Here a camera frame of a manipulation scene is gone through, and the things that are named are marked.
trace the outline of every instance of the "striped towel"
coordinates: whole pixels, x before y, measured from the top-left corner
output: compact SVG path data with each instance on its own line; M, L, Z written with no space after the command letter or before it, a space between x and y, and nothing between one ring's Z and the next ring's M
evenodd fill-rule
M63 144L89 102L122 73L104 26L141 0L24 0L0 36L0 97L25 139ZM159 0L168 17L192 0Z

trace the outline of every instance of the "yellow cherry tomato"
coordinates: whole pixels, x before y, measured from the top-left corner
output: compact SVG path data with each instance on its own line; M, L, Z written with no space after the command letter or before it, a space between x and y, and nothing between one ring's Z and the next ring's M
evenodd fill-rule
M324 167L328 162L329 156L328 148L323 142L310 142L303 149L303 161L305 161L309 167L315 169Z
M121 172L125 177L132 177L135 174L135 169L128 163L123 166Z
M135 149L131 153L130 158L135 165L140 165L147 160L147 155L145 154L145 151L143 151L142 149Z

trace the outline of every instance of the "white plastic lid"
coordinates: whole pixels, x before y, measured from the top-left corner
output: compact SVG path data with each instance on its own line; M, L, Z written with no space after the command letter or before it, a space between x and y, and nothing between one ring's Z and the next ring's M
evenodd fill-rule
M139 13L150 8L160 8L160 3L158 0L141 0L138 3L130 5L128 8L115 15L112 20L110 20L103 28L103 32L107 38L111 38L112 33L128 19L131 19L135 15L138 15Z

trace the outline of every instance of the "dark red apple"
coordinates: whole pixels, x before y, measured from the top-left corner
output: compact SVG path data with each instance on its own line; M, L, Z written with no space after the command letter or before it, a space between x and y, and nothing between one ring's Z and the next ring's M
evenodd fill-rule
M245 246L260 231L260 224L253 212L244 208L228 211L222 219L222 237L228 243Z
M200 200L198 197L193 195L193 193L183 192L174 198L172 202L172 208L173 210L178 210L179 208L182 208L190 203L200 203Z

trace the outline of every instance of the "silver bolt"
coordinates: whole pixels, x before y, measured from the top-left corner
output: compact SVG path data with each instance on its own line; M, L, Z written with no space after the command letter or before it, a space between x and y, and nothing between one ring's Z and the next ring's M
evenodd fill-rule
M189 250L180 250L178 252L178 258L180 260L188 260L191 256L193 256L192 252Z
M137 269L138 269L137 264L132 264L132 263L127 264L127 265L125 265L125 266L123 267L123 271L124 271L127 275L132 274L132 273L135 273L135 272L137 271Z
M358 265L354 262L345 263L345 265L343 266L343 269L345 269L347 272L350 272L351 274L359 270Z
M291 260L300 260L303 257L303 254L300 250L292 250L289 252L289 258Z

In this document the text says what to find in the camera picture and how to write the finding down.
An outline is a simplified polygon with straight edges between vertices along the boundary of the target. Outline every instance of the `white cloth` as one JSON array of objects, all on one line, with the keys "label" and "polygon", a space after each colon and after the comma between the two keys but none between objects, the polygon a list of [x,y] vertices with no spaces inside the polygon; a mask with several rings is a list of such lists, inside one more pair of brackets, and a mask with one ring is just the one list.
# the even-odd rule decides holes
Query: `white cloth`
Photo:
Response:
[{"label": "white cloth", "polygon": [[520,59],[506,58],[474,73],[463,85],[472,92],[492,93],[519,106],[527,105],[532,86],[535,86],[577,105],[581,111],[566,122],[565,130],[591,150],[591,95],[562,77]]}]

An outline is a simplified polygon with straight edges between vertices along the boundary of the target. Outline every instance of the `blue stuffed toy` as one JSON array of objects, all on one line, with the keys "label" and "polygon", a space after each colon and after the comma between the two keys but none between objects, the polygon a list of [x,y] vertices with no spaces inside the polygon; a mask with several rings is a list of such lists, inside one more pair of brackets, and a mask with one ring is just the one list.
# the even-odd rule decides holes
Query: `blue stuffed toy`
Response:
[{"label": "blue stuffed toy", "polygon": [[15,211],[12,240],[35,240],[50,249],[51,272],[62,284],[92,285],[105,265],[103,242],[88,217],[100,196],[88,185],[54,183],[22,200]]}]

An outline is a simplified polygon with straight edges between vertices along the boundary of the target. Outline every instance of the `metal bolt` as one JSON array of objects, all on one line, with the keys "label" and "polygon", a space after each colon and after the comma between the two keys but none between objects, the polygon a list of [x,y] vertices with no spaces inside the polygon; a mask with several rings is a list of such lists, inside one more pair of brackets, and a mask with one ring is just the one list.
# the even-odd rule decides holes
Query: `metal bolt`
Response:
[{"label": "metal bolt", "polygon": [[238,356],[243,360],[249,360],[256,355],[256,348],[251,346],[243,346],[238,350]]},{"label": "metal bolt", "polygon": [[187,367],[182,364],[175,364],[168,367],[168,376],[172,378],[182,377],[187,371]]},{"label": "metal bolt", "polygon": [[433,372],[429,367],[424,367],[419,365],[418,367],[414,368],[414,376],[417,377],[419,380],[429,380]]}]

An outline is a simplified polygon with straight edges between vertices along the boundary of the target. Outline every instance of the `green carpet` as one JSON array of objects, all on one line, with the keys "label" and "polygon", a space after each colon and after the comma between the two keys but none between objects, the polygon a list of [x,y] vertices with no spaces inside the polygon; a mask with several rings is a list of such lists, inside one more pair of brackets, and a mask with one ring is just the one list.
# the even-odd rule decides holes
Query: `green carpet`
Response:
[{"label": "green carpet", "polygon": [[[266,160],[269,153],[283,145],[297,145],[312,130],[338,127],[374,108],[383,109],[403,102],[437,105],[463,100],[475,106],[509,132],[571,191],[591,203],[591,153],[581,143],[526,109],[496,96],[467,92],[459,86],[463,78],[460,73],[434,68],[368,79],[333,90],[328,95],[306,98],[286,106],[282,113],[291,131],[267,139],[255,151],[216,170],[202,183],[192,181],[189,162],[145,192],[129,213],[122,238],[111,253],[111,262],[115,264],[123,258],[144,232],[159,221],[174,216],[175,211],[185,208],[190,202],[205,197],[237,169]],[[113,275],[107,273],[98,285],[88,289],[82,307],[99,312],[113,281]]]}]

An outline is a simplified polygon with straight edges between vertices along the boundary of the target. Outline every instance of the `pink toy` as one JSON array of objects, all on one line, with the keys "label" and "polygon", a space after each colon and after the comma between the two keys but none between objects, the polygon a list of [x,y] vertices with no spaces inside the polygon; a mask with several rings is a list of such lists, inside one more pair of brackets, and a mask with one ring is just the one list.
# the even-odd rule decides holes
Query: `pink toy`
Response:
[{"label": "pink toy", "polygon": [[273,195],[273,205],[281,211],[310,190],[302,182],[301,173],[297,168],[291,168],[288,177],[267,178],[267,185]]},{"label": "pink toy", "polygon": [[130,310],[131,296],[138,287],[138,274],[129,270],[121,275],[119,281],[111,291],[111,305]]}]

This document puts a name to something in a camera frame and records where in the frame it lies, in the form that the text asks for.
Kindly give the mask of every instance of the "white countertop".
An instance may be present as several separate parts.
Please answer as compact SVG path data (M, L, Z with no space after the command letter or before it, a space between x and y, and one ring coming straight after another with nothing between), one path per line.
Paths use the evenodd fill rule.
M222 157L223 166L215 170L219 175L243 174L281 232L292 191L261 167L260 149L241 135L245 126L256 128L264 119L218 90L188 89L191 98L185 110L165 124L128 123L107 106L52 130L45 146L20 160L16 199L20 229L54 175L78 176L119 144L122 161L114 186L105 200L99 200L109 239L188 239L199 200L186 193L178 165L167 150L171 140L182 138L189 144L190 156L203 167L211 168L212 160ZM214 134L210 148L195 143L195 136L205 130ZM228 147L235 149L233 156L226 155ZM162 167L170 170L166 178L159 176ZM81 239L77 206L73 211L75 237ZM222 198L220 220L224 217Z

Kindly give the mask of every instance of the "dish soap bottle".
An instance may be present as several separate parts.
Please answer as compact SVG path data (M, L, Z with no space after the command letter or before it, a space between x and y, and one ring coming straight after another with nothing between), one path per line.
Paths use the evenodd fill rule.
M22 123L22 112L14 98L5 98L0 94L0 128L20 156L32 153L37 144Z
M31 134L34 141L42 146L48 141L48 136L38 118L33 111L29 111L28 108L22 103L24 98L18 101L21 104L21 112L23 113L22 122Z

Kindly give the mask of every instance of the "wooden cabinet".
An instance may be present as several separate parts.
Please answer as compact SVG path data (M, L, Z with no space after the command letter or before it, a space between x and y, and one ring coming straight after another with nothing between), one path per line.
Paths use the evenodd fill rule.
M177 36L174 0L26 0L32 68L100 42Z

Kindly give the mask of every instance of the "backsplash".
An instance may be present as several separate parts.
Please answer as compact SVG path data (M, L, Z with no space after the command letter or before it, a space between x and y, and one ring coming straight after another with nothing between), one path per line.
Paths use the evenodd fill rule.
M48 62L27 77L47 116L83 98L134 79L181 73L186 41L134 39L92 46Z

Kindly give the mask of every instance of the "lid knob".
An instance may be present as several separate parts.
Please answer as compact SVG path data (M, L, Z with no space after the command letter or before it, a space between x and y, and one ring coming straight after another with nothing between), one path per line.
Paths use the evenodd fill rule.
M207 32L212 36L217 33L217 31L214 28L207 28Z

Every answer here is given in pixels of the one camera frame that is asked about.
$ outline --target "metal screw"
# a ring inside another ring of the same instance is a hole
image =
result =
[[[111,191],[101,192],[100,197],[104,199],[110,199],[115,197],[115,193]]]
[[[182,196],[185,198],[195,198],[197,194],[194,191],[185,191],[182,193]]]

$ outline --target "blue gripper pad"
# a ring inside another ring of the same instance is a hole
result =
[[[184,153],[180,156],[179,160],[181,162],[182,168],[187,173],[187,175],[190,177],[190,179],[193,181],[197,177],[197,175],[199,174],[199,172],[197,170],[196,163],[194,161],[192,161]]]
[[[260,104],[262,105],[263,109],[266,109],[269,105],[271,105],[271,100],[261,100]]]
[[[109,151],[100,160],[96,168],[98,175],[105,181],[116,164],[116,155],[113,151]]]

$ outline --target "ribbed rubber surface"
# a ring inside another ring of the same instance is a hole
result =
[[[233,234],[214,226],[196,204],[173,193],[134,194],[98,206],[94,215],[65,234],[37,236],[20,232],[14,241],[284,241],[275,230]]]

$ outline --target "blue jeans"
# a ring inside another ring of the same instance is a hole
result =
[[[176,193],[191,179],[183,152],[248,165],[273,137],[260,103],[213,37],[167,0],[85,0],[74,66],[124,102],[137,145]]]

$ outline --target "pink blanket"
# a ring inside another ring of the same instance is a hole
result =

-.-.-

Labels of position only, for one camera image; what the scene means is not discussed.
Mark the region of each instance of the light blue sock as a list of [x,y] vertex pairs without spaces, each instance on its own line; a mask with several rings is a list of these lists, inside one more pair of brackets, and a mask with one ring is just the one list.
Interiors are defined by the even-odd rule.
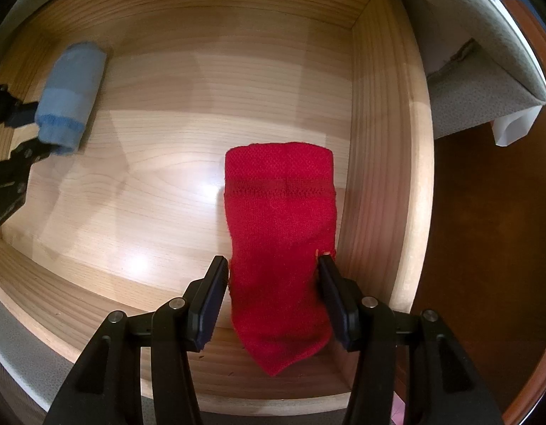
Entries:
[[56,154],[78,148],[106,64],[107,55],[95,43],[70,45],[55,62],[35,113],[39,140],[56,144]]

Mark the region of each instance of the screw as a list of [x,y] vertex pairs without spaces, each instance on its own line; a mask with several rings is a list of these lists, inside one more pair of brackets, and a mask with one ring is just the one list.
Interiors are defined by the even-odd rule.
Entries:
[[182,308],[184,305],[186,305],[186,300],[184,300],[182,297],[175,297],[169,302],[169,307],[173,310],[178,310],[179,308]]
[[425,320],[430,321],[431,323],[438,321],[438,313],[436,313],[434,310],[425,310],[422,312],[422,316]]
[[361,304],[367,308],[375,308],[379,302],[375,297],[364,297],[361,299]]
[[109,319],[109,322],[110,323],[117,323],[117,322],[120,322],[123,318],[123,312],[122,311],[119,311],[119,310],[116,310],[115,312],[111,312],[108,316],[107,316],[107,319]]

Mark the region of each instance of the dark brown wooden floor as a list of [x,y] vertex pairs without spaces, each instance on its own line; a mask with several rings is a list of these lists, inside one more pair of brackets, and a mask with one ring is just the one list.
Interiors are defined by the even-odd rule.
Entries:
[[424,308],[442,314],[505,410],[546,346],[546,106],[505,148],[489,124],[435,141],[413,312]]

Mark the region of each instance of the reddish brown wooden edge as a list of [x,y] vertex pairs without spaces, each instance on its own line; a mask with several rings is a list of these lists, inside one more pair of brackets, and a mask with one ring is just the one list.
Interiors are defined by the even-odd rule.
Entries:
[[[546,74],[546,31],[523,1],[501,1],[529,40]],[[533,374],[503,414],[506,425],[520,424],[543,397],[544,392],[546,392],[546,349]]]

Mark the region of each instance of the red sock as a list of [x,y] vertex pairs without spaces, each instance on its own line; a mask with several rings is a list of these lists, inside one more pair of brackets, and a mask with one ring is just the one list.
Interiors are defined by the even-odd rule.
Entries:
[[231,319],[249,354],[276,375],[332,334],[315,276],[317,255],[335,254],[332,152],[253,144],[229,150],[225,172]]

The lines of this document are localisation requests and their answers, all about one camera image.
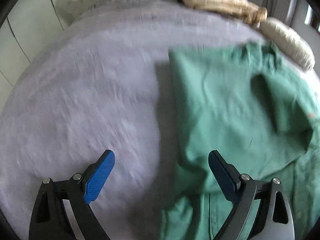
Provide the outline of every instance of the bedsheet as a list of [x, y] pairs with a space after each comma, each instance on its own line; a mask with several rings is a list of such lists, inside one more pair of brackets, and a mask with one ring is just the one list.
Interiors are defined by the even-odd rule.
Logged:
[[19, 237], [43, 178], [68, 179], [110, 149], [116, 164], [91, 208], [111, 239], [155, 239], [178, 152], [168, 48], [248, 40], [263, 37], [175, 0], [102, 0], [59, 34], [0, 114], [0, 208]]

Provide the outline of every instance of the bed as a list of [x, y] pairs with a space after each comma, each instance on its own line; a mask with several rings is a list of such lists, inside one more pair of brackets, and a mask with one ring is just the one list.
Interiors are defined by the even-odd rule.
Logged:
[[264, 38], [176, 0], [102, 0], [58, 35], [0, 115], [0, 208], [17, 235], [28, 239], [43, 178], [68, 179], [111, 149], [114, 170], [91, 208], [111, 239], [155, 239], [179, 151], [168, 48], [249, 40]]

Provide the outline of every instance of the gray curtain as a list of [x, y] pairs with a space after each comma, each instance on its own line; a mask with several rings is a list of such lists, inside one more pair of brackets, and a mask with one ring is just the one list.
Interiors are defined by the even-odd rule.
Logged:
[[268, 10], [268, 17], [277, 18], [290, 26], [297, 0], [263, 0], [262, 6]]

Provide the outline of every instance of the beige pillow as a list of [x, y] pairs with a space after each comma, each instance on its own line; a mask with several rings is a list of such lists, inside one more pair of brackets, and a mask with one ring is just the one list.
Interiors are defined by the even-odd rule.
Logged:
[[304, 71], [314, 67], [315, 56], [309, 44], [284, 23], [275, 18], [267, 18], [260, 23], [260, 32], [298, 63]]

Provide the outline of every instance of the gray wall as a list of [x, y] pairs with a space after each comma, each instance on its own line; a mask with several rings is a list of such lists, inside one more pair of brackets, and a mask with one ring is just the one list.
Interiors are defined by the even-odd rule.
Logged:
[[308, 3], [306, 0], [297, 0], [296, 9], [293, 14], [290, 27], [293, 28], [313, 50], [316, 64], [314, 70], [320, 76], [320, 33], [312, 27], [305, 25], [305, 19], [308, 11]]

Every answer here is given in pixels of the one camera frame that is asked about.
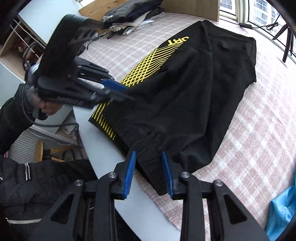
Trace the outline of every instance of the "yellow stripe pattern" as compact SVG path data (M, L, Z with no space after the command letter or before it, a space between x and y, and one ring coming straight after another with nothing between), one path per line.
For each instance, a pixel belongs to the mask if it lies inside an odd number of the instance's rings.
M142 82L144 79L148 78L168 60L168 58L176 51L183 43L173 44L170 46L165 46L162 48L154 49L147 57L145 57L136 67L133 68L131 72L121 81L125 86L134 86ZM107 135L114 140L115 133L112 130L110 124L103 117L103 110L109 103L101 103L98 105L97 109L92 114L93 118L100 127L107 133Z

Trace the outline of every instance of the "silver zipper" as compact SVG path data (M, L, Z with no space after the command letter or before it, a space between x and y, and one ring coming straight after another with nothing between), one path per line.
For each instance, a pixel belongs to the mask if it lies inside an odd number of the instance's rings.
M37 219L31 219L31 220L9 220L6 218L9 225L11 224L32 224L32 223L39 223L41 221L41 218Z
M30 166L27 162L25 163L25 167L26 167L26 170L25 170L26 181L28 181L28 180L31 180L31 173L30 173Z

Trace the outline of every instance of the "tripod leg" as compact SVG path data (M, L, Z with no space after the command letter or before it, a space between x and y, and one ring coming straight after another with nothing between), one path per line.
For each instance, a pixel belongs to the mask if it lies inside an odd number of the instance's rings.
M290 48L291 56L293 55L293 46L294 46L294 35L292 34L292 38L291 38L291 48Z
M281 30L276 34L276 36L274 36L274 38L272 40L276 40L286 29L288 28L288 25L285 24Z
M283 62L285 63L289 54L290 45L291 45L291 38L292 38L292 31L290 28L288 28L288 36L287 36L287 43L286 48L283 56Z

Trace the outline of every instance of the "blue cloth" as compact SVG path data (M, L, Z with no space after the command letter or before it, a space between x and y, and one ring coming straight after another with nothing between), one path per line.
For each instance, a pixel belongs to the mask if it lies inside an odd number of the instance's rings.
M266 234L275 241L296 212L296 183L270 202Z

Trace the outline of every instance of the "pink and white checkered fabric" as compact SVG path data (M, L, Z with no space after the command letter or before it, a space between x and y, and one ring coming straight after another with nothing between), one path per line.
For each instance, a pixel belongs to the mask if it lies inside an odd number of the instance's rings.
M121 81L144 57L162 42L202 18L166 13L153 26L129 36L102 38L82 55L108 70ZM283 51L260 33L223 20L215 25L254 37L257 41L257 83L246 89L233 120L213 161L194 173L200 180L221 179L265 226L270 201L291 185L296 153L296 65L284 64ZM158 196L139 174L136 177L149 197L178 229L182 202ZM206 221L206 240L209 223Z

-.-.-

• WHAT IS EXPECTED:
Search the material for the word "scene". Each line where it is found must be copied.

• ANSWER TO THIS TASK:
Here a camera frame of a manipulation scene is gone through, and the things that are named are marked.
Labels of position only, for one camera image; what the scene means is not discussed.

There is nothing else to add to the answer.